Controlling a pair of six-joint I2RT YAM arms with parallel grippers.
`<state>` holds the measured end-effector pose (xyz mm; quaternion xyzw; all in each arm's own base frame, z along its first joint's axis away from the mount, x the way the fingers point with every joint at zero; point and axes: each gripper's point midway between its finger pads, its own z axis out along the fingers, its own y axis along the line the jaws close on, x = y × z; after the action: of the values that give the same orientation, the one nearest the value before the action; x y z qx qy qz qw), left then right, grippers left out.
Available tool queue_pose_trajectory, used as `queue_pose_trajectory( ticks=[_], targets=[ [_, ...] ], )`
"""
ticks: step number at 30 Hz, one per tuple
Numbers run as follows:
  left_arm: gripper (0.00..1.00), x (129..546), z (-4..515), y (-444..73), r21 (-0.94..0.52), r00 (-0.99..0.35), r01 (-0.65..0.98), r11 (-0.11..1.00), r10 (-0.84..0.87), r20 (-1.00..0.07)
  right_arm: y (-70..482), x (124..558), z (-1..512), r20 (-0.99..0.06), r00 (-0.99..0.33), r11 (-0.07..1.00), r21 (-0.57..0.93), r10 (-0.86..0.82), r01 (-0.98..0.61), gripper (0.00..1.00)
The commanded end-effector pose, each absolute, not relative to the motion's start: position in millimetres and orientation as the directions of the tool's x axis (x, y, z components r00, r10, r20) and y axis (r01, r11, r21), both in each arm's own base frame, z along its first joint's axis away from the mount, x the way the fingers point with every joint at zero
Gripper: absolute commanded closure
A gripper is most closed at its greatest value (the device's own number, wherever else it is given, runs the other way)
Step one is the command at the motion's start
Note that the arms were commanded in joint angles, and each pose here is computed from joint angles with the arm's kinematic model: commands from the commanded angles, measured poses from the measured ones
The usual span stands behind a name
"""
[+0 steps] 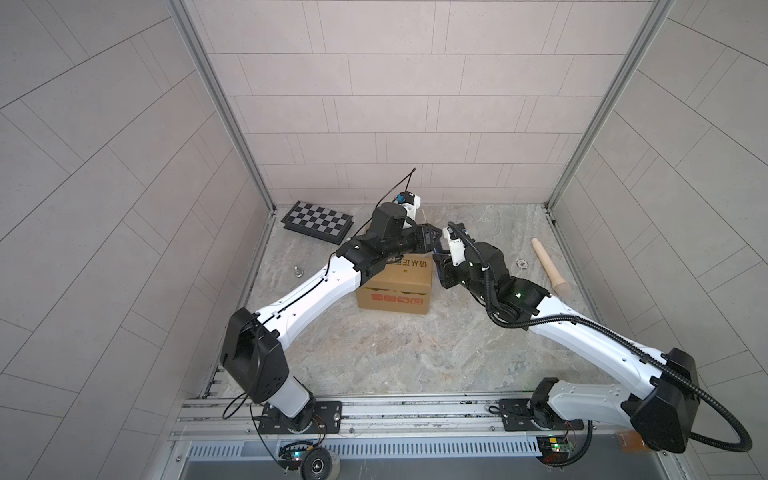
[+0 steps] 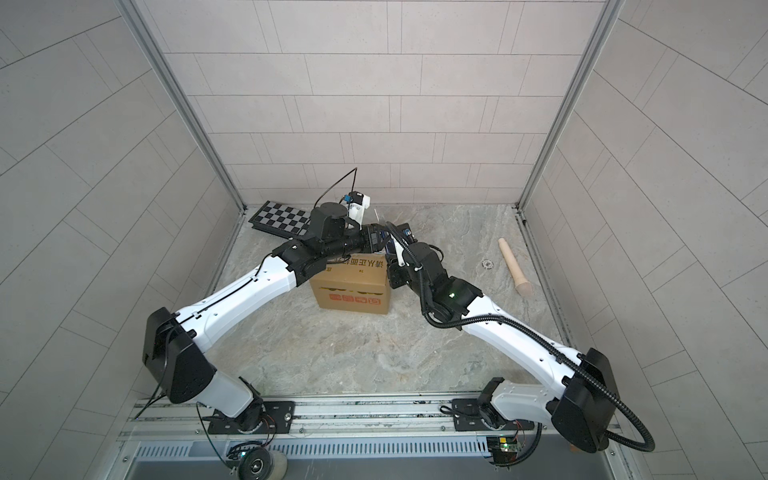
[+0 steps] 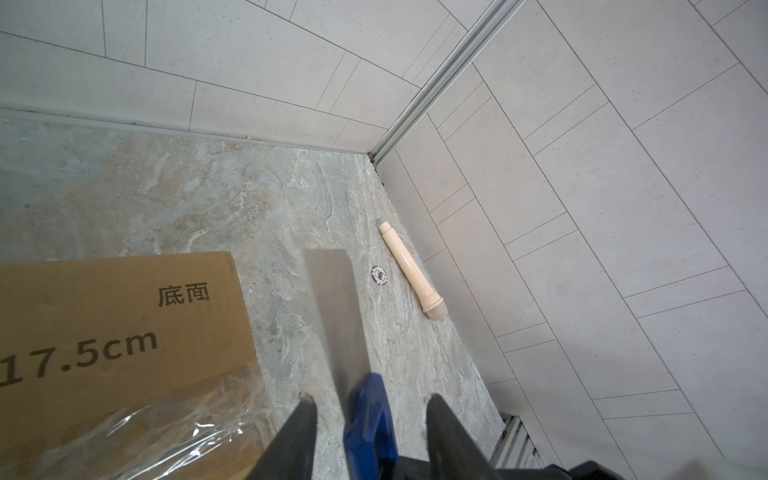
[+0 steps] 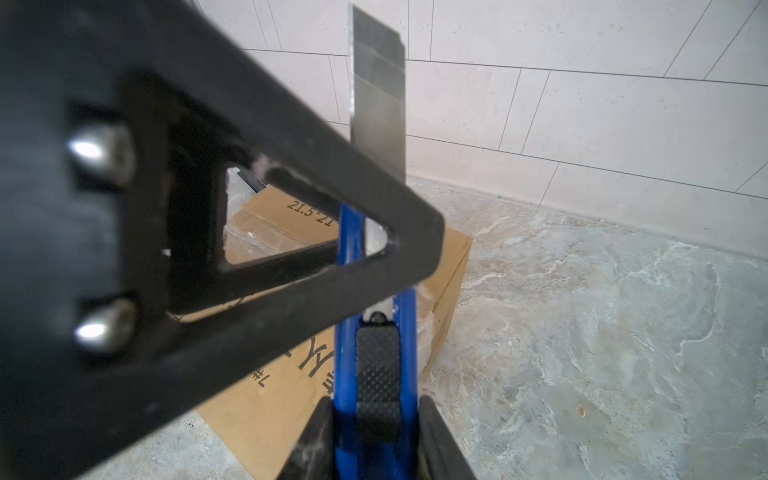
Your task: Unpack the express box
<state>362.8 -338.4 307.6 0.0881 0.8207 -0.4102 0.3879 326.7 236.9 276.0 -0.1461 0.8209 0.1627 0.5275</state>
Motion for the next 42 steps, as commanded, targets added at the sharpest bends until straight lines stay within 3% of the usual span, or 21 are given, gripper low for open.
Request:
queue_pose_trajectory(
  ticks=[1, 7, 14, 19, 21, 24, 26, 28, 35, 42],
  targets=[
    [0.61, 366.6, 322.6, -343.2, -0.606, -0.660, 0.481, 0.634, -0.194, -0.726, 242.3, 327.4, 290.0, -0.929, -0.364, 0.896, 0.112, -0.059, -0.430, 0.82],
    [0.73, 367.5, 322.0, -344.0, -0.609, -0.662, 0.478, 0.632, -0.196, -0.723, 244.5, 327.3, 286.9, -0.928, -0.368, 0.893, 0.113, -0.062, -0.436, 0.82],
    [1.00, 368.1, 321.2, -343.0, -0.614, -0.664, 0.468, 0.636, -0.205, -0.719, 244.4, 327.8, 286.6, -0.929, -0.365, 0.893, 0.109, -0.064, -0.436, 0.80],
    [1.00, 369.5, 326.1, -339.9, -0.632, -0.657, 0.467, 0.619, -0.235, -0.716, 242.9, 325.8, 291.4, -0.935, -0.353, 0.891, 0.123, -0.044, -0.436, 0.71],
    [1.00, 370.4, 329.0, -338.1, -0.642, -0.651, 0.473, 0.603, -0.252, -0.716, 240.9, 324.4, 294.5, -0.937, -0.348, 0.892, 0.130, -0.032, -0.432, 0.61],
    [1.00, 371.1, 336.0, -332.3, -0.656, -0.638, 0.494, 0.570, -0.276, -0.719, 234.0, 320.0, 302.6, -0.944, -0.329, 0.893, 0.149, 0.002, -0.424, 0.33],
    [1.00, 372.6, 343.4, -325.1, -0.678, -0.625, 0.511, 0.528, -0.313, -0.715, 225.3, 316.1, 312.8, -0.951, -0.305, 0.891, 0.175, 0.043, -0.419, 0.23],
    [1.00, 373.5, 353.9, -316.4, -0.696, -0.604, 0.540, 0.472, -0.358, -0.712, 216.9, 311.7, 324.2, -0.954, -0.282, 0.880, 0.218, 0.101, -0.423, 0.20],
    [1.00, 361.8, 396.4, -275.5, -0.652, -0.465, 0.700, 0.291, -0.507, -0.726, 199.9, 285.8, 380.1, -0.890, -0.179, 0.664, 0.436, 0.420, -0.608, 0.16],
    [1.00, 341.3, 430.7, -253.5, -0.604, -0.444, 0.795, 0.060, -0.621, -0.646, 231.2, 269.3, 408.6, -0.828, -0.227, 0.412, 0.469, 0.513, -0.781, 0.16]
  ],
)
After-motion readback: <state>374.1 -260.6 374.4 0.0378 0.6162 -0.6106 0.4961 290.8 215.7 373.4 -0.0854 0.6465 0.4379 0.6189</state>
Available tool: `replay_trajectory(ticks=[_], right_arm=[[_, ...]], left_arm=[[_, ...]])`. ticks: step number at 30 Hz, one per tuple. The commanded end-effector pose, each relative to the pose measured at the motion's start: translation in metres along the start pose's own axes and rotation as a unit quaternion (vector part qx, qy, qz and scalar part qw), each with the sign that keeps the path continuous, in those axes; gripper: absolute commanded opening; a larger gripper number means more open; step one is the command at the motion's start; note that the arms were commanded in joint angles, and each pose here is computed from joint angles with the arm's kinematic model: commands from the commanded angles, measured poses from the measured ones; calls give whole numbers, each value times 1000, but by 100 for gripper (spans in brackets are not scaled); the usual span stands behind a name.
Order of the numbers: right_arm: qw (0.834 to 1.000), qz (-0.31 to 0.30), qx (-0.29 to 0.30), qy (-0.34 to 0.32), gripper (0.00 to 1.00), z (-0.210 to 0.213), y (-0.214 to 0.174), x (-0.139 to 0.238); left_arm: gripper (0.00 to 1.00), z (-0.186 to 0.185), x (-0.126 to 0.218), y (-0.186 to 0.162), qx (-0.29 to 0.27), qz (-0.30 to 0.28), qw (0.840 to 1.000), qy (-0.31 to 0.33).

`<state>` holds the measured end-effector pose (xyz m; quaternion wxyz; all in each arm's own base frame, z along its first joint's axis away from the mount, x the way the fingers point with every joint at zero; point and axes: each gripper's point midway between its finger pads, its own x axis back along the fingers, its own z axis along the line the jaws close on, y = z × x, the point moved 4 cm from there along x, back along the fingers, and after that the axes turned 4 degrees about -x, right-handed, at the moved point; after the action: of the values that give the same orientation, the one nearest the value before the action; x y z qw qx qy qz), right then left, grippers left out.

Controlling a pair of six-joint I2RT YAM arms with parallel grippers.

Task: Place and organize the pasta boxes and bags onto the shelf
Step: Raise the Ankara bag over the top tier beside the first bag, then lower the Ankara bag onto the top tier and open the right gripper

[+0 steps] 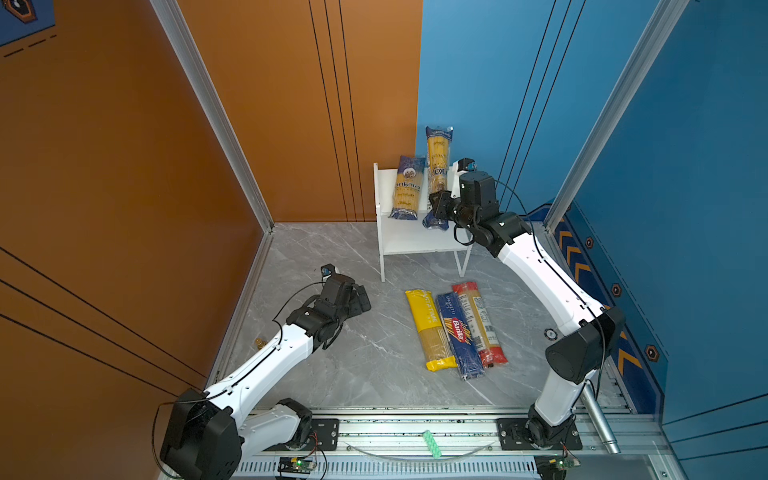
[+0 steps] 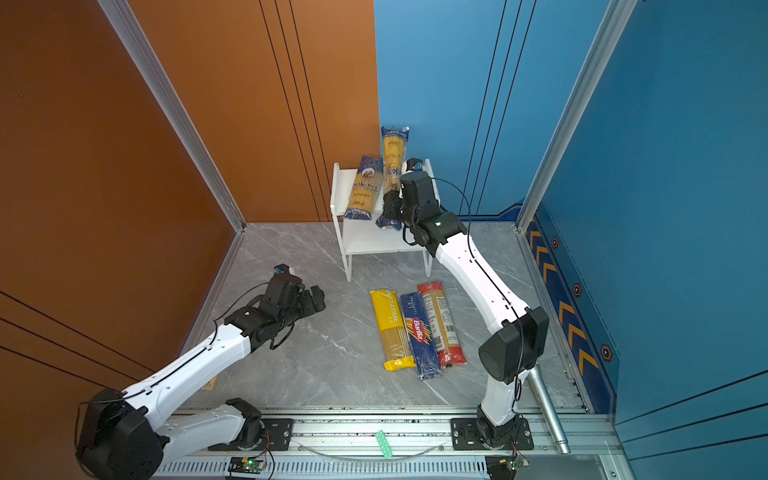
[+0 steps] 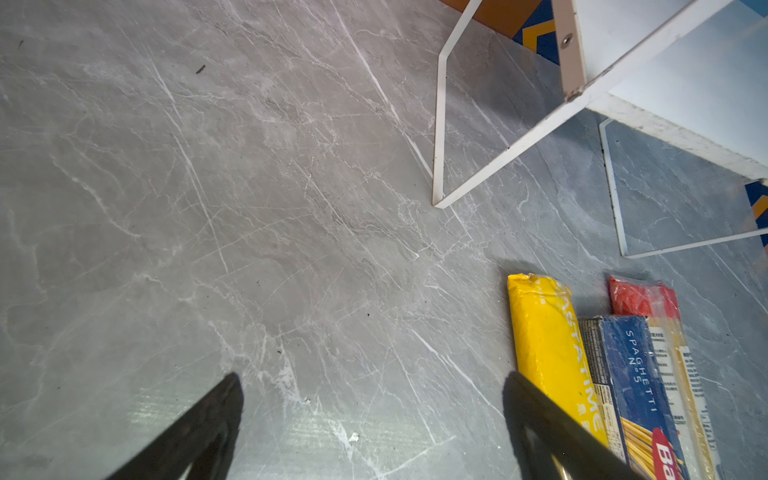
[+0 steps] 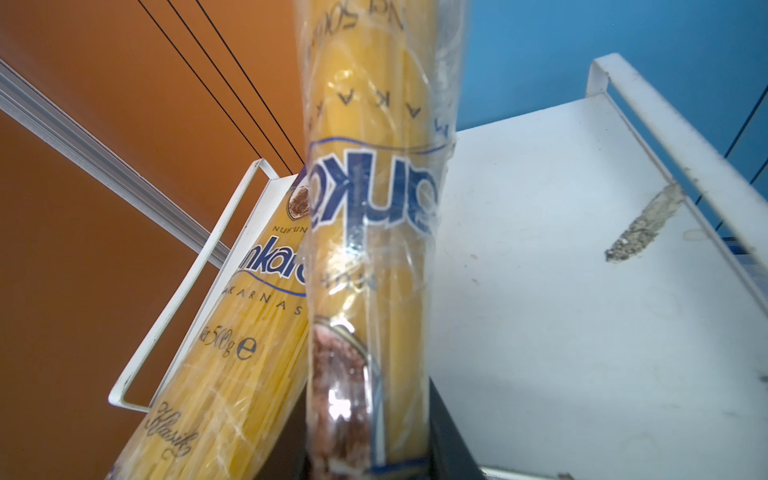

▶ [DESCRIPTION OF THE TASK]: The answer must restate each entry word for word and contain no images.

▶ [YOUR RESPONSE]:
Controlling a pair of six-joint I2RT YAM arms with parallel grippers.
`<state>` holds the measured end-effector pose (xyz mm; quaternion xyzw; all in each arm's own base frame, z along its first joint's axis away from the mount, x the way the fingers point with every joint at zero; point and axes: each gripper's point midway between its finger pads, its own z axis out along the fingers, its own y axis along the line the jaws close on, x = y × z; after the action: of the values that give the same orientation, the one nearest the value before the action; x y z qx qy qz qw), left then right, grippers left out.
Available tool queue_pose_trajectory, used as `queue_pose_trajectory( ticks=[_], targets=[ [_, ...] ], )`
"""
ticks: step number at 30 Hz, one per tuple
Numbers run as follows:
  left_arm: gripper (0.00..1.00), x (129..546), z (-4..515), y (-444..73), r21 (-0.94..0.52), r00 (-0.99..0.35), r01 (-0.65..0.98), r11 (-0.11..1.00), r10 (-0.84..0.87), r20 (-1.00..0.07)
  right_arm: y (-70..482), x (124..558), z (-1..512), r20 (-0.99..0.06), r00 (-0.99..0.33), r11 (-0.07..1.00), r21 (-0.57..0.93), r10 (-0.86..0.82), r01 (-0.98..0.61), gripper (0.00..1.00)
The commanded end-effector pose, each absolute, not relative to the motion's start: position in millimetres and orientation as the directions of the tool's x axis (x, y, z components r00, r10, r20) and y axis (r01, r11, r21), both in each arm's own base frame, z along its first joint's axis away from the mount, x the way the fingers point with every joint at zero
Gripper: absolute commanded closure
A gripper is most closed at its greatest value (the device's own number, wherever else it is given, runs the other way)
Step one is the command at the motion's start
Note that the arms were commanded in joint angles, and each pose here is computed from joint angles with the arm's kinematic model: commands from the commanded angles, measured poses from the measured ones
The usual span stands behind a name
"""
[+0 steps] 
[+0 steps] 
[+0 steps] 
[+0 steps] 
Your task: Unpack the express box
<state>362.8 -338.4 307.6 0.0881 0.8207 -0.4102 0.3879 326.7 236.9 276.0 -0.1461 0.8209 0.1627 0.5275</state>
Motion for the next 42 steps, as commanded, targets added at the sharpest bends until straight lines stay within 3% of the usual span, or 21 are given, gripper low for open.
Request:
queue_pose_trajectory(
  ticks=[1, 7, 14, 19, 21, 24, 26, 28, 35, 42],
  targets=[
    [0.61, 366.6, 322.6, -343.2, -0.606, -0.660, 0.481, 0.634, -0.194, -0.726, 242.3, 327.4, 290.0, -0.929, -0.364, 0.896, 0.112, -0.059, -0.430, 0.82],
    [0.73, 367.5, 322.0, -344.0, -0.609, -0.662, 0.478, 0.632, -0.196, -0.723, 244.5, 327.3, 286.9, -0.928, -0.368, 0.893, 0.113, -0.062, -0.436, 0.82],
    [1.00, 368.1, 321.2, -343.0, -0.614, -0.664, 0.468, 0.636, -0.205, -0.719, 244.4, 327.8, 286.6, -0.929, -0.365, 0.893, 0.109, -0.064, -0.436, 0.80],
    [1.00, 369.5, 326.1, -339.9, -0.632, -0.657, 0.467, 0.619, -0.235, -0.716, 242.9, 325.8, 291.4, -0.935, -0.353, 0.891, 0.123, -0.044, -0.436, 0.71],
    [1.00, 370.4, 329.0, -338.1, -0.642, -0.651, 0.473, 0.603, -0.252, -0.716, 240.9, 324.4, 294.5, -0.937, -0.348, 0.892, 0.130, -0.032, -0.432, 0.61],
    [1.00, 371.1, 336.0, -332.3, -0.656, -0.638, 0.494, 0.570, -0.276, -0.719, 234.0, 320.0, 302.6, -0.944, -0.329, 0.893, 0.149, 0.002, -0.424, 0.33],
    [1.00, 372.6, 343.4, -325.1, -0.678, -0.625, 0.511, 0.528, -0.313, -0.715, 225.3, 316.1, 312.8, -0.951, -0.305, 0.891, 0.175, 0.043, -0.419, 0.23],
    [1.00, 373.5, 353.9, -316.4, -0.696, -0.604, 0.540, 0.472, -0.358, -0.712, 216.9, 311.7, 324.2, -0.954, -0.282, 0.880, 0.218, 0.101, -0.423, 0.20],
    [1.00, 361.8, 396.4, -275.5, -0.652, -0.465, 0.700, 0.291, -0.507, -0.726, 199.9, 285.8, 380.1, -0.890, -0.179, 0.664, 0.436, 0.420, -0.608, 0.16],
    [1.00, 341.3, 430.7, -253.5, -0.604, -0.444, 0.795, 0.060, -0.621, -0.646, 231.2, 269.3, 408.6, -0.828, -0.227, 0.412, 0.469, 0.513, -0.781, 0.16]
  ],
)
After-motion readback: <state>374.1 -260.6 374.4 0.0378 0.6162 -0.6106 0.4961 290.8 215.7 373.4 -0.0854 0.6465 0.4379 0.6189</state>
Available tool: `replay_trajectory(ticks=[_], right_arm=[[_, ...]], left_arm=[[_, ...]])`. ticks: step number at 30 Hz, one per tuple. The commanded end-effector pose, each relative to the pose measured at the motion's start: translation in metres along the start pose's own axes and rotation as a unit quaternion (vector part qx, qy, qz and scalar part qw), each with the sign that keeps the path continuous, in those axes; gripper: absolute commanded opening; a larger gripper number means more open; step one is the command at the motion's start; note that the arms were commanded in joint angles, and each pose here is computed from joint angles with the arm's kinematic model: commands from the commanded angles, measured poses from the measured ones; calls give whole numbers, each value times 1000, but by 100 for gripper (spans in brackets are not scaled); the usual span stands behind a name.
Order of the numbers: right_arm: qw (0.834 to 1.000), qz (-0.31 to 0.30), qx (-0.29 to 0.30), qy (-0.34 to 0.32), gripper (0.00 to 1.00), z (-0.210 to 0.213), y (-0.214 to 0.174), x (-0.139 to 0.238); left_arm: gripper (0.00 to 1.00), z (-0.186 to 0.185), x (-0.126 to 0.218), y (-0.186 to 0.162), qx (-0.29 to 0.27), qz (-0.30 to 0.28), qw (0.840 to 1.000), qy (-0.31 to 0.33).

`<state>` holds the measured end-effector pose (xyz m; quaternion wxyz; all in each arm's own base frame, z along its first joint's axis away from the mount, x the way the fingers point with every joint at zero; point and axes: each gripper's point midway between its finger pads, its own x axis back along the fingers, its own z axis along the line the jaws close on, y = z × x, the point moved 4 cm from there along x, back along the fingers, and after that the axes turned 4 degrees about -x, right-handed, at the moved point; after the action: of the values that give the same orientation, the one nearest the value before the action; x y z qw qx qy qz), right then left, grippers left out.

Controlling a pair of six-joint I2RT YAM arms with parallel grippers.

Task: Place and organize the pasta boxes and bags onto the shelf
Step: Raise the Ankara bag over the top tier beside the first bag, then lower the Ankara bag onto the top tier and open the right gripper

[+0 steps] 
[+0 steps] 
[+0 steps] 
[+0 steps] 

This exercise has nothing more to it.